## Provided data
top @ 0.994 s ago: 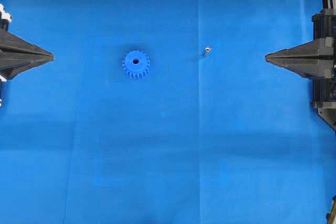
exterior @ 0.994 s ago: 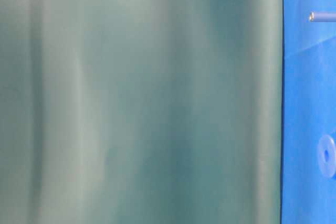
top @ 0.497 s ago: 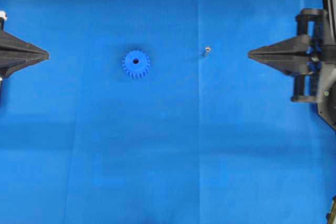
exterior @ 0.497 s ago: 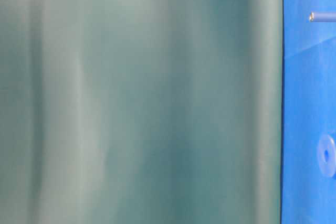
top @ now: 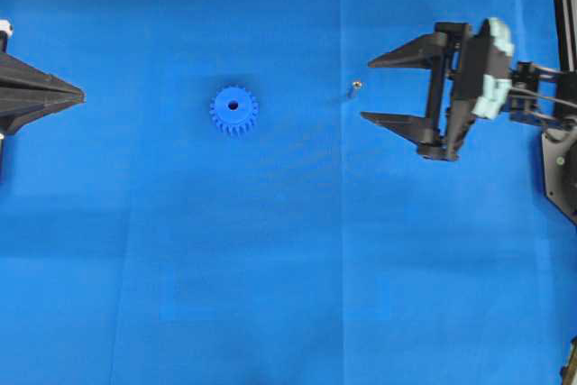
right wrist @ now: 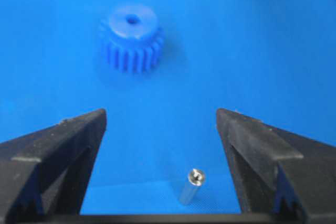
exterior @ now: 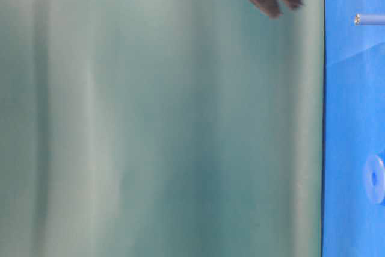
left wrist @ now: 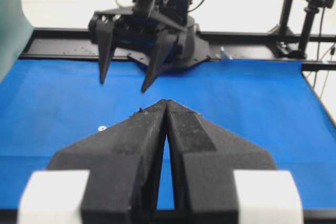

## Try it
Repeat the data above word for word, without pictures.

## Output below
top @ 0.994 s ago: 
exterior @ 0.994 s ago: 
top @ 0.497 s ago: 
exterior @ 0.497 s ago: 
top @ now: 
right wrist @ now: 
exterior @ now: 
left wrist @ now: 

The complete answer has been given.